# Exercise details
Copy the listing as it is written, and leave each picture out.

# Supplied material
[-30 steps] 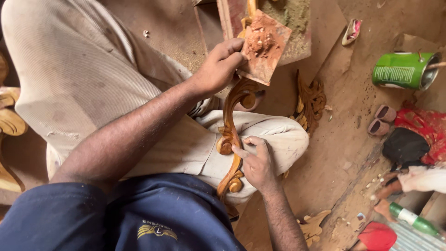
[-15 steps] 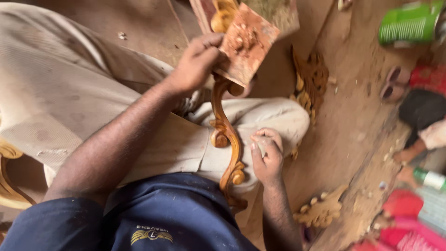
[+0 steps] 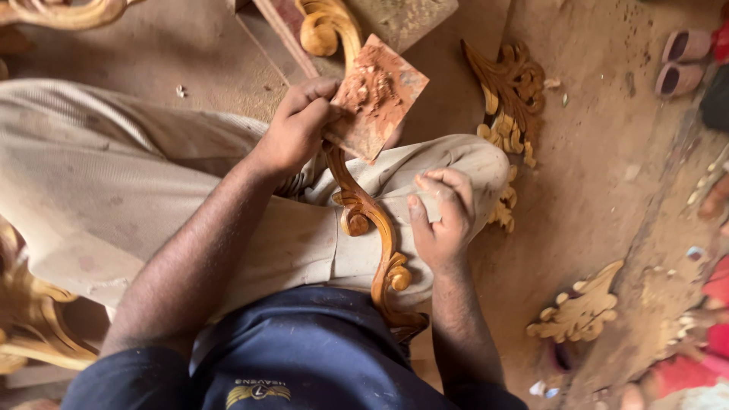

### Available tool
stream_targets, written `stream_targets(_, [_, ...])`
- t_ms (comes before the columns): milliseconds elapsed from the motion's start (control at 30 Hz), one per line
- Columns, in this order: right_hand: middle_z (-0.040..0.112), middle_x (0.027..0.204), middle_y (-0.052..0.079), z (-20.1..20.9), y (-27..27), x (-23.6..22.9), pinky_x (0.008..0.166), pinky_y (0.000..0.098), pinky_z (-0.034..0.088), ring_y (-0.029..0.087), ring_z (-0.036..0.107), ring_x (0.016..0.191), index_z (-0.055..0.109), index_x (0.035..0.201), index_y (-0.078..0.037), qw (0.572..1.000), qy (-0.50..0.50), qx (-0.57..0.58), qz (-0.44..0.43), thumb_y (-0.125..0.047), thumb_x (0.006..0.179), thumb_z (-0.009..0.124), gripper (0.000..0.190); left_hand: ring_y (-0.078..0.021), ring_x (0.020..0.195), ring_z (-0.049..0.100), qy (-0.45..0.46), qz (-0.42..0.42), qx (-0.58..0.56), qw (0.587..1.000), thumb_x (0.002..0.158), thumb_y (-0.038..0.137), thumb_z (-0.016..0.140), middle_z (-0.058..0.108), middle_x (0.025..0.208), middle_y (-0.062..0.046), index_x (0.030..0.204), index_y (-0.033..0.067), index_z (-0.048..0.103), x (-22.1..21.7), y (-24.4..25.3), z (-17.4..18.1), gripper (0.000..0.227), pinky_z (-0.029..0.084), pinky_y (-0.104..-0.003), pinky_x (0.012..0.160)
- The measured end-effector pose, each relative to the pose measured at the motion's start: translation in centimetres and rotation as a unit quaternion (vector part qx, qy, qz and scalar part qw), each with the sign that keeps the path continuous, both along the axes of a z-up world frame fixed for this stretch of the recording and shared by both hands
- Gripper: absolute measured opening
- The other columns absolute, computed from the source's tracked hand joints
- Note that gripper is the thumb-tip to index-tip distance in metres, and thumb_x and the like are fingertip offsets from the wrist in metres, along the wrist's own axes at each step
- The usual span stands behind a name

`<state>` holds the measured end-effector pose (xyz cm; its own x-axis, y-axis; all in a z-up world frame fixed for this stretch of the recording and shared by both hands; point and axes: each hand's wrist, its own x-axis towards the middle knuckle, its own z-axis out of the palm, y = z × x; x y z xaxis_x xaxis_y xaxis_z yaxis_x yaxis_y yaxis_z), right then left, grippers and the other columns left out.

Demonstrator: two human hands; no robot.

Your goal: The person sits on the floor and applies a reddish-brown paste to a carved wooden piece using a small flat tool. They repeatedly scoop the paste from a board and spread it into the carved details, then smooth the surface with their fingers.

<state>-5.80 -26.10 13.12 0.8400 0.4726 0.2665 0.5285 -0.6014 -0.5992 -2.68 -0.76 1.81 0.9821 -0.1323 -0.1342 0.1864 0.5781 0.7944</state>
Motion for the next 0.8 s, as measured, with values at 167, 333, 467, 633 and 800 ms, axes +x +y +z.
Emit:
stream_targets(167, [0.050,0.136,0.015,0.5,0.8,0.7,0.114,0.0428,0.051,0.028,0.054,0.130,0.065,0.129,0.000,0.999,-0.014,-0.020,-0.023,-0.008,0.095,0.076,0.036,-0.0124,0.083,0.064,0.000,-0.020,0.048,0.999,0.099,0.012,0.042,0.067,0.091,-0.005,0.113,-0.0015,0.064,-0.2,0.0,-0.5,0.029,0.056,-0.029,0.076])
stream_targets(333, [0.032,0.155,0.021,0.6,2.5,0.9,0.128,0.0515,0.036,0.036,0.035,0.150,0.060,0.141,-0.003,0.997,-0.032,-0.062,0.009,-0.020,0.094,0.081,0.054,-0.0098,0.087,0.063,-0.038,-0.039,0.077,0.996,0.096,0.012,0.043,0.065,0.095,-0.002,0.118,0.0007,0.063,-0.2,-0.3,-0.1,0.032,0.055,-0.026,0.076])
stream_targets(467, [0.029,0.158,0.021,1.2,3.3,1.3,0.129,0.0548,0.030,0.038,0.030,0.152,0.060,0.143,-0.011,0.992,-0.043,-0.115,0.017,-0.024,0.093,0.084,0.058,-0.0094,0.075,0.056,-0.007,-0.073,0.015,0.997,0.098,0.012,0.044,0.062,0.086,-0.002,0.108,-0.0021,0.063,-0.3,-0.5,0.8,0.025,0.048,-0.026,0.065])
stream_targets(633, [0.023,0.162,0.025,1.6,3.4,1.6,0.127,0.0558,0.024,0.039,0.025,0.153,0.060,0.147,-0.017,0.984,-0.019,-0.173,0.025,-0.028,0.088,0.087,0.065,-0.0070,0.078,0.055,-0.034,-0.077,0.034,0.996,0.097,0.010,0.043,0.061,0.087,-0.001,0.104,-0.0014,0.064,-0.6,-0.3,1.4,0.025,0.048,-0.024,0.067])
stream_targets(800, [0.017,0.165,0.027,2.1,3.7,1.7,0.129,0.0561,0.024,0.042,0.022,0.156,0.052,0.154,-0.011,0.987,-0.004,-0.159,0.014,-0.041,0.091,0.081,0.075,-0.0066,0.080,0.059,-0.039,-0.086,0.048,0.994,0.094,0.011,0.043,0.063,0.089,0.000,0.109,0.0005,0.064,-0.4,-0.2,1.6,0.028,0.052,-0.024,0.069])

# Answer space
[-30 steps] 
[-15 steps] 
[+0 steps] 

### Available tool
stream_targets, written `stream_targets(_, [_, ...])`
- t_ms (comes before the columns): milliseconds elapsed from the motion's start (control at 30 Hz), one per line
- Columns, in this order: right_hand: middle_z (-0.040..0.112), middle_x (0.027..0.204), middle_y (-0.052..0.079), z (-20.1..20.9), y (-27..27), x (-23.6..22.9), pinky_x (0.008..0.166), pinky_y (0.000..0.098), pinky_z (-0.034..0.088), ring_y (-0.029..0.087), ring_z (-0.036..0.107), ring_x (0.016..0.191), index_z (-0.055..0.109), index_x (0.035..0.201), index_y (-0.078..0.037), qw (0.572..1.000), qy (-0.50..0.50), qx (-0.57..0.58), qz (-0.44..0.43), thumb_y (-0.125..0.047), thumb_x (0.006..0.179), thumb_z (-0.009..0.124), gripper (0.000..0.190); left_hand: ring_y (-0.078..0.021), ring_x (0.020..0.195), ring_z (-0.049..0.100), qy (-0.45..0.46), qz (-0.42..0.42), qx (-0.58..0.56), qw (0.587..1.000), thumb_x (0.002..0.158), thumb_y (-0.038..0.137), thumb_z (-0.016..0.140), middle_z (-0.058..0.108), middle_x (0.025..0.208), middle_y (-0.062..0.046), index_x (0.030..0.204), index_y (-0.033..0.067), index_z (-0.048..0.103), x (-22.1..21.7), y (-24.4..25.3), z (-17.4..18.1), gripper (0.000..0.227), pinky_z (-0.029..0.084), pinky_y (-0.104..-0.003), pinky_x (0.012..0.160)
- The measured end-effector pose, each relative to the pose measured at the motion's start: translation in centimetres and rotation as a unit quaternion (vector part qx, qy, qz and scalar part qw), each with the sign that keeps the path continuous, both along the axes of a z-up world frame fixed for this stretch of the recording and shared by both hands
- Gripper: absolute measured opening
- The other columns absolute, computed from the source's tracked hand joints
- Note that gripper is the thumb-tip to index-tip distance in metres, and thumb_x and the like are fingertip offsets from the wrist in metres, along the wrist's own axes at each step
- The usual span stands behind a name

`<state>` holds the measured end-effector pose (xyz cm; its own x-axis, y-axis; all in a z-up world frame fixed for this stretch of the recording and shared by both hands; point and axes: each hand's wrist, its own x-axis towards the middle knuckle, its own z-axis out of the palm, y = z × x; x y z xaxis_x xaxis_y xaxis_z yaxis_x yaxis_y yaxis_z), right then left, grippers and the other columns left out.

Demonstrator: two human hands; no robot.

Your goal: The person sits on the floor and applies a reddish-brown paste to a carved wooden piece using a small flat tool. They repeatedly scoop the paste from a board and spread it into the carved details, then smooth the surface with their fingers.

<state>-5.80 -26.10 13.12 0.8400 0.4726 0.2665 0.5285 -0.6014 -0.5992 -2.68 -0.76 1.81 0.9821 -0.1323 -0.1342 0.1864 0.5781 0.7944</state>
Motion for the next 0.8 s, as measured, with values at 167, 333, 467, 633 and 800 ms, axes +x +y +z.
Emit:
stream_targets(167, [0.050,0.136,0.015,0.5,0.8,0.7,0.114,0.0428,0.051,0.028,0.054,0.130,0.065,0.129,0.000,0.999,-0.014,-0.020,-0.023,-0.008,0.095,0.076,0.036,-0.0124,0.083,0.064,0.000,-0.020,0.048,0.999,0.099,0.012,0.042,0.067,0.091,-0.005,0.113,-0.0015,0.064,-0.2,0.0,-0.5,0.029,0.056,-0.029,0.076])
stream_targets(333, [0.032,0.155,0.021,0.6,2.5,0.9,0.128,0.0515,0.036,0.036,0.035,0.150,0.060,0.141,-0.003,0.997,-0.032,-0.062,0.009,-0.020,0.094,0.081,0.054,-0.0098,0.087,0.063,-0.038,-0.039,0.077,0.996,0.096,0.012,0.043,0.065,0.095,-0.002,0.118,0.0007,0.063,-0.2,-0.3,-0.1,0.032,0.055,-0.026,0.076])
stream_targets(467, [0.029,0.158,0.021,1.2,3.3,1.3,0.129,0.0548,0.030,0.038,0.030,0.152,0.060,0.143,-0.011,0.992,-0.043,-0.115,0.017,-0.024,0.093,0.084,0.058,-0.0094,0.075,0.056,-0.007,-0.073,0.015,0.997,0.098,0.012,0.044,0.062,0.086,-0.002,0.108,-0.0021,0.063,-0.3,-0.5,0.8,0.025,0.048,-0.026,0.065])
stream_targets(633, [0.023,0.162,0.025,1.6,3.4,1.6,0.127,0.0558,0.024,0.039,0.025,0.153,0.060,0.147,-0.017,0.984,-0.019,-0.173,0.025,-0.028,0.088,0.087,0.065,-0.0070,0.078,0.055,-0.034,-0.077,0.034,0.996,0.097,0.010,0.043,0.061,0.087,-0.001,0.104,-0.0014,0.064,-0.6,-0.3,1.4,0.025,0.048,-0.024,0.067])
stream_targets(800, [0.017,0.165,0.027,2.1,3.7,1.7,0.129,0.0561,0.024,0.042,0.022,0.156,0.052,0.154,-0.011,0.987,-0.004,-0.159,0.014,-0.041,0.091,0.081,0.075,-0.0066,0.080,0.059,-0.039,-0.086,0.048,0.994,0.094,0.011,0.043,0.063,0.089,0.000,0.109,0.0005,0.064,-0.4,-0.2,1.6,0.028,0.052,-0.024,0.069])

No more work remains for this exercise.